WORK INSTRUCTIONS —
Using the data beneath this instruction, retype only the lines from the one that contains "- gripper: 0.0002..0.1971" down to the one that contains "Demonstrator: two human", both included, exactly as they appear.

[[ RAW DATA open ]]

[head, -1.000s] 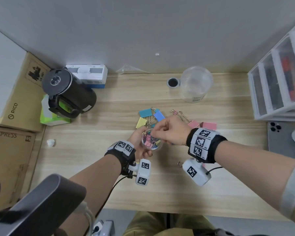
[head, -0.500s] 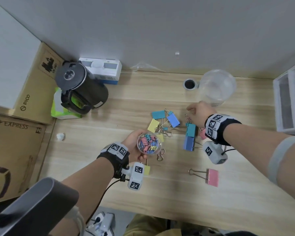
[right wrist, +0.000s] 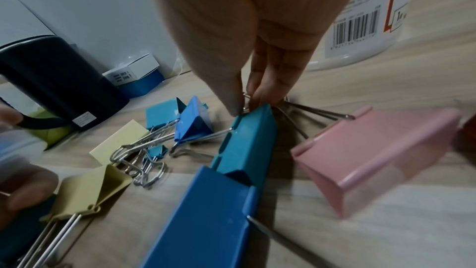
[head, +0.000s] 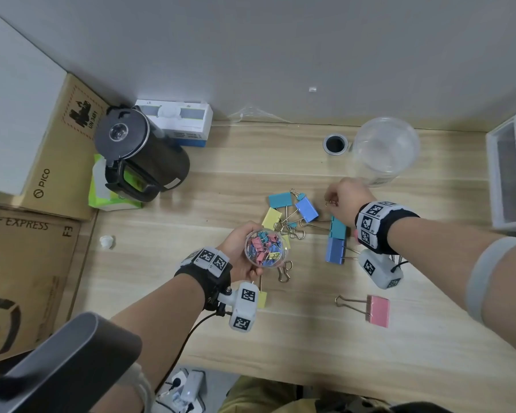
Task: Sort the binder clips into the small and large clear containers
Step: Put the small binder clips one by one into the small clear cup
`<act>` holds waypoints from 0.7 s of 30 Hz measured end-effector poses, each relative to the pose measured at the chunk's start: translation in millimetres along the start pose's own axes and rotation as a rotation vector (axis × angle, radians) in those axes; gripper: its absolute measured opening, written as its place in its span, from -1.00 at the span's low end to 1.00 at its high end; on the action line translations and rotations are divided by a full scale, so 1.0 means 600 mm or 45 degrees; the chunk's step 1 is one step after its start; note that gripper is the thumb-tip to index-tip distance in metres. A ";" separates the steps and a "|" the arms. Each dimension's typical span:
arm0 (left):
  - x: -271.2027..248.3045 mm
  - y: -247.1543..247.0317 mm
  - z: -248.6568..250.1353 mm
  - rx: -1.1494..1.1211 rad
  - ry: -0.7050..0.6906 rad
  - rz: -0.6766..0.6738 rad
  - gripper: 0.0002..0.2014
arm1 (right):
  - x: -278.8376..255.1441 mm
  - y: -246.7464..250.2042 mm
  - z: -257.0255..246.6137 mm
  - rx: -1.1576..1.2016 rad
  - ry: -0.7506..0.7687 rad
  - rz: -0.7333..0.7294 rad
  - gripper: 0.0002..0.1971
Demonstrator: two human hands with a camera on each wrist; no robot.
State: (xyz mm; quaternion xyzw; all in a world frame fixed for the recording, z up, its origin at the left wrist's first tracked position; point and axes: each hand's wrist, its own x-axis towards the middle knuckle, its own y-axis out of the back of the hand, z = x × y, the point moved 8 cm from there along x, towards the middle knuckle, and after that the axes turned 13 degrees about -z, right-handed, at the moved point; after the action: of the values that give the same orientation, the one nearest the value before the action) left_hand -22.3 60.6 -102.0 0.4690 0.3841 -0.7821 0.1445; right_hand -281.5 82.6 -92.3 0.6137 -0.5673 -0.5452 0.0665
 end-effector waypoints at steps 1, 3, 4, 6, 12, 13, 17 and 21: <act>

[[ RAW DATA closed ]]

SOLUTION TO THIS PROBLEM —
  - gripper: 0.0002..0.1971
Demonstrator: two human hands with a camera on each wrist; no robot.

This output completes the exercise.